Algunas de estas negativas, y las campañas de opinión basadas en ellas, están motivadas por la defensa de intereses inmundos e inconfesables, como las guarderías subrogadas, el negocio del abasto de insumos médicos, la especulación inmobiliaria que la oligarquía había diseñado en torno a la construcción del aeropuerto en Texcoco o la preservación del expolio eléctrico por parte de grandes consorcios energéticos a expensas del patrimonio nacional. En otros casos se busca utilizar los actos del gobierno con meros propósitos de golpeteo político, como en el caso de la virulenta campaña emprendida por ex secretarios de Salud y algunos expertos instantáneos contra el exitoso manejo de la crisis epidémica por parte del equipo que encabezan los doctores Jorge Alcocer Varela y Hugo López-Gatell. Para unas y otros existe una pujante industria dedicada a fabricar argumentos falsos con variadas capacidades de intoxicación de la opinión pública.
Por otra parte, la reacción mantiene un constante seguimiento de accidentes y desgracias para construir ofensivas mediáticas contra la 4T. En esta vertiente todo resulta útil: desde el alza de la inflación –que, como sabe toda persona con honestidad intelectual, es un fenómeno planetario– hasta los episodios e indicadores de la violencia delictiva –remanente de la colosal descomposición inducida por la propia oligarquía neoliberal–, pasando por desastres causados por fenómenos naturales, el número de fallecimientos por la pandemia de covid-19 o la catástrofe de la línea 12 del Metro capitalino. Esta última ha sido capitalizada de manera particularmente pérfida para calumniar por igual a Claudia Sheinbaum, Marcelo Ebrard o Mario Delgado y hasta para pervertir el trabajo de la firma de peritajes DNV mediante fugas de información y la infiltración de un abogado de la mafia desplazada del poder presidencial.
Otra línea de acción de este antiprograma es la suma de informaciones tergiversadas y descalificaciones tendenciosas, disfrazadas de opiniones expertas, que produce la tecnocracia enquistada en organismos autónomos (véase, por ejemplo, https://is.gd/LcdIZ3) y en organizaciones privadas apolíticas, tanto nacionales como extranjeras que han encontrado sus muy variados modelos de negocio en la producción de discurso ambientalista, feminista, de derechos humanos o de evaluación de políticas públicas y que cuentan en muchos casos con financiamiento europeo y estadunidense.

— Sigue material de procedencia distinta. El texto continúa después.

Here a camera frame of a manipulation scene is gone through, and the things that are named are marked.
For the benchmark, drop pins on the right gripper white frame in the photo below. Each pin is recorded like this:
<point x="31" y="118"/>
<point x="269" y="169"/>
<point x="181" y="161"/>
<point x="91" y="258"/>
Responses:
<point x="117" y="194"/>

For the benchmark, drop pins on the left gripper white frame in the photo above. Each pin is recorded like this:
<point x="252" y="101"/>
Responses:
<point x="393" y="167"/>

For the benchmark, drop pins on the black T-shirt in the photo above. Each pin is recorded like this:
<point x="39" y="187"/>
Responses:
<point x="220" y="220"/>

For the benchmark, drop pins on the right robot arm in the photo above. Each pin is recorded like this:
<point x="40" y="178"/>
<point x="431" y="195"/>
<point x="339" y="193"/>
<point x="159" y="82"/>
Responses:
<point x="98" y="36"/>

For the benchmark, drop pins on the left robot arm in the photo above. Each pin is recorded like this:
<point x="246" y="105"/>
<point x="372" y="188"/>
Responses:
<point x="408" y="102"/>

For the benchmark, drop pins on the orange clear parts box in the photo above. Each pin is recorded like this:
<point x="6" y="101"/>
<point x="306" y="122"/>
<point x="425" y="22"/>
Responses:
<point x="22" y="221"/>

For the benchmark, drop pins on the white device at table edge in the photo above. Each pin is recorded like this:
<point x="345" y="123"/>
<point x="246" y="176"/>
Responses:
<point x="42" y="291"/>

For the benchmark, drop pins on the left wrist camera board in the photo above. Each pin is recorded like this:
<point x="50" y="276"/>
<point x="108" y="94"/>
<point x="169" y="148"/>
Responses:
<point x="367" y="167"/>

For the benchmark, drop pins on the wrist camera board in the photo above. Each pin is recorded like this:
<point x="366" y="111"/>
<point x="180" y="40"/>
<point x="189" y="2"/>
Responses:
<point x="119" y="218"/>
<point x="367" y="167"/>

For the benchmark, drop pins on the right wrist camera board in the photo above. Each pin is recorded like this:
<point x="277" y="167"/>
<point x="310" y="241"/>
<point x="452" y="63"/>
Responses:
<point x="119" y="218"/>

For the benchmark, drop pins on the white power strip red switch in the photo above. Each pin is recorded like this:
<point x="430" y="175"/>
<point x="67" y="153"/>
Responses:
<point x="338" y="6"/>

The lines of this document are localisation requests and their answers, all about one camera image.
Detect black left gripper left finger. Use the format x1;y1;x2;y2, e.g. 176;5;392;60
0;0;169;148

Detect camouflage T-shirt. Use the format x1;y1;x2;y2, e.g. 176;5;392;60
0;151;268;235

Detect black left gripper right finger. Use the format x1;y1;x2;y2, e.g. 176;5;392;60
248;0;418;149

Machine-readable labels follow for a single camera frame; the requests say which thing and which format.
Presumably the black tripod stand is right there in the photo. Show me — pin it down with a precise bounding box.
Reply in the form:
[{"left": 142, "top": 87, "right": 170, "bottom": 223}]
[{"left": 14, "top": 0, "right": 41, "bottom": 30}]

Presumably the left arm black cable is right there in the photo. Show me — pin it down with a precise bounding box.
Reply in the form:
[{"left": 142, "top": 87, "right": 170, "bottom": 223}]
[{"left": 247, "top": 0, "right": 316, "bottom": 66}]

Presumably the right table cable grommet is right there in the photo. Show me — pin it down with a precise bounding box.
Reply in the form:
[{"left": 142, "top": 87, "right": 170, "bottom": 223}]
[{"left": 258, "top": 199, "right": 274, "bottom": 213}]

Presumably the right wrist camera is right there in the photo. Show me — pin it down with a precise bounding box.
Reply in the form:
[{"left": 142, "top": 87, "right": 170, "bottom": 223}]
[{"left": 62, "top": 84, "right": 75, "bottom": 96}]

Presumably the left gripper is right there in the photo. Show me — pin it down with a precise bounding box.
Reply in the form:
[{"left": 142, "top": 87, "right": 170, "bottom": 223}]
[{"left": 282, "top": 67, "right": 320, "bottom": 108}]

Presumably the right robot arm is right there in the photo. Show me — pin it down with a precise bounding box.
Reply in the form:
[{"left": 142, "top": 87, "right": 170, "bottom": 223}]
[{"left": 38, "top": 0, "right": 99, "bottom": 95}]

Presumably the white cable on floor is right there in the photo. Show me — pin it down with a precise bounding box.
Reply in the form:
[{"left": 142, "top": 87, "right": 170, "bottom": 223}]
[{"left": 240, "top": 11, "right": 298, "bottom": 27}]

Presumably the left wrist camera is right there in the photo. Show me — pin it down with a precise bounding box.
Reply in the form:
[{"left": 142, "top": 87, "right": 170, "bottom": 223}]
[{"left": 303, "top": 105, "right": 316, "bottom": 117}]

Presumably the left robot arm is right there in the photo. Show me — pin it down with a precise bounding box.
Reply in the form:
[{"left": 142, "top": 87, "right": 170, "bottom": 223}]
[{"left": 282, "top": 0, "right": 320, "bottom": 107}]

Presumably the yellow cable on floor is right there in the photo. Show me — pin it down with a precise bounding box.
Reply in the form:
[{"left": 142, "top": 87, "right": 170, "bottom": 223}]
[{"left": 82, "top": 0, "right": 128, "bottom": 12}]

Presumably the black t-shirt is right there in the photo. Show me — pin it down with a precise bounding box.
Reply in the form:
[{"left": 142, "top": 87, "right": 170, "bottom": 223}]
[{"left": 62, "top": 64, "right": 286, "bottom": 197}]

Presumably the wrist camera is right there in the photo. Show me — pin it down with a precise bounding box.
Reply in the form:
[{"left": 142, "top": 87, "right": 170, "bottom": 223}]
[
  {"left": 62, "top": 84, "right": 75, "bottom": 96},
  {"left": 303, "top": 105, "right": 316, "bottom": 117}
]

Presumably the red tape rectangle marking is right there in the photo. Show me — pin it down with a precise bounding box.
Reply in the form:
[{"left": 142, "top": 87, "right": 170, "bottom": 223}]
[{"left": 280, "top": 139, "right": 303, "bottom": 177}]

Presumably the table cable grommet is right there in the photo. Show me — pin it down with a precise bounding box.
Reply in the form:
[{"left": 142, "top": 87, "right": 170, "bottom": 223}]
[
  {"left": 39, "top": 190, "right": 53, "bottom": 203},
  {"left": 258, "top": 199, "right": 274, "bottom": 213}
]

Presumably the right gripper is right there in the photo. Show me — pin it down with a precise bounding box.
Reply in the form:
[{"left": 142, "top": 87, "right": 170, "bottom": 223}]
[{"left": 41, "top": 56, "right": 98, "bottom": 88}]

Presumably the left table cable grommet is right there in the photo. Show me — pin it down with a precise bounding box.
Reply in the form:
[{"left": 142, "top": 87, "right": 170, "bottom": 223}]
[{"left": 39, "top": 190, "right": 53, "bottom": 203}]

Por último, está también el caldo de odio puro, sin asomo de argumento, hecho a base de mentiras e insultos, producido para su dispersión en redes sociales y que, a juzgar por sus más recientes andanadas, ha de costarle un dineral a los honorables capitanes que financian las campañas de coproaspersión en contra de López Obrador, gobierno, los dirigentes y militantes de Morena y el movimiento obradorista en general.
En lo que resta del sexenio el ritmo de la transformación no se va a detener y conforme los reaccionarios vayan perdiendo más negocios, privilegios y espacios de poder, acentuarán su virulencia. Cabe esperar al menos que la mantengan en el terreno del discurso.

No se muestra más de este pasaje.